Ben is a joint postdoc with the Walter lab.

Lizz Thrall
Postdoctoral Researcher

Lizz is a proud native of Philadelphia, PA and a graduate of Harvard College, where she majored in Chemistry and Physics. As an undergraduate she conducted research on the electrical and magnetic properties of nanocrystalline solids in Hongkun Park’s lab. To pursue her interest in nanomaterials, Lizz moved to the great city of New York for graduate school at Columbia University. There she worked in the lab of Professor Louis Brus on projects involving the photochemistry of plasmonic nanoparticles and the Raman scattering of molecules adsorbed on graphene. Toward the end of her PhD, Lizz got her first introduction to microbes when she studied electron transport in the dissimilatory metal-reducing bacterium Geobacter sulfurreducens using spectroscopic methods.
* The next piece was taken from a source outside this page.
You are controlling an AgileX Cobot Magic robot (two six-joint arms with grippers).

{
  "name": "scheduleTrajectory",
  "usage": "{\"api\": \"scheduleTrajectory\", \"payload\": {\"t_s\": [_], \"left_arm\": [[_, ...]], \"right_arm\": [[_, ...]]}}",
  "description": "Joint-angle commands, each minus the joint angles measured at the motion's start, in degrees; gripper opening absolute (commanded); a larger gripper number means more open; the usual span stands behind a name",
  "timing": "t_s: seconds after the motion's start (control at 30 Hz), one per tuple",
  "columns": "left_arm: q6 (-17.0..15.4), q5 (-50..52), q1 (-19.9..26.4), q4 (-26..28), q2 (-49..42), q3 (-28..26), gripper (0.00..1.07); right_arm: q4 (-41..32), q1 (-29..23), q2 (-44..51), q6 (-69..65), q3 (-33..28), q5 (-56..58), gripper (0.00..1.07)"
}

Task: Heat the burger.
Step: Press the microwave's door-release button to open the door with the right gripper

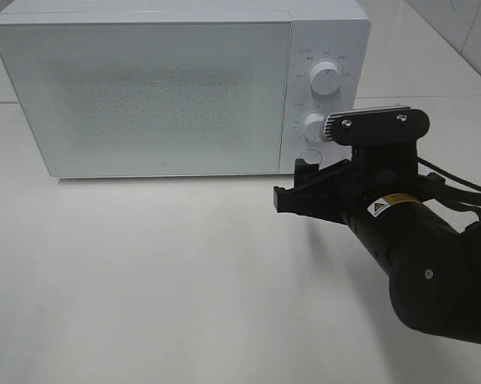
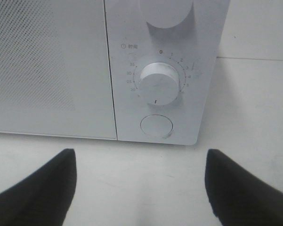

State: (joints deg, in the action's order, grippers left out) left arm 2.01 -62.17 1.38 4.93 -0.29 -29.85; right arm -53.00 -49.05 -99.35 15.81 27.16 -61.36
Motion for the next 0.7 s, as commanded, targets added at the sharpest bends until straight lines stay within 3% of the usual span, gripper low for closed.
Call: {"api": "scheduleTrajectory", "payload": {"t_s": [0.03, 0.7], "left_arm": [[-0.4, 0.74, 0.0, -0.06, -0.86, 0.23, 1.0], [-0.4, 0.74, 0.0, -0.06, -0.86, 0.23, 1.0]], "right_arm": [[0.06, -0.11, -0.06, -9.63, 0.46, -0.17, 0.7], [0.11, -0.11, -0.11, -61.71, 0.46, 0.0, 0.38]]}}
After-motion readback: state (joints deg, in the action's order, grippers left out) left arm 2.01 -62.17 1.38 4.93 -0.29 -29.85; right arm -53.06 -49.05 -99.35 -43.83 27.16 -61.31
This experience motivated her to pursue single-molecule studies in microbes for her postdoctoral research, which led her to the Loparo lab! Other than shining lasers on bacteria, Lizz’s hobbies include music, cooking, reading, hiking, birdwatching, and running.

Yufan Wu
Postdoctoral Researcher

Yufan grew up in Hangzhou, China. After a year at Zhejiang University, she came to the US to continue her undergraduate education in Chemistry at University of Wisconsin-Madison. She realized her passion in biophysical chemistry while studying the energy landscape of protein folding in the laboratory of Prof. Silvia Cavagnero. She then moved to Stanford for her Ph.D work, where she investigated the origin of enzyme catalysis using vibrational Stark spectroscopy and crystallography under the guidance of Prof. Steven Boxer. The more she learns about proteins the more she is fascinated by their remarkable versatility. She is now excited to learn how protein complexes coordinate the repair of DNA breaks with single-molecule techniques. Outside of work she enjoys travelling, all kinds of sports, board games and books. 

Affiliated Members

Allen Price
Associate Professor of Physics at Emmanuel College

Allen holds a Ph.D. and M.S. in physics from the University of Washington and a Bachelor of Science in physics from California Institute of Technology. Allen most recently worked for Novartis Institutes of Biomedical Research, Inc. as a research investigator.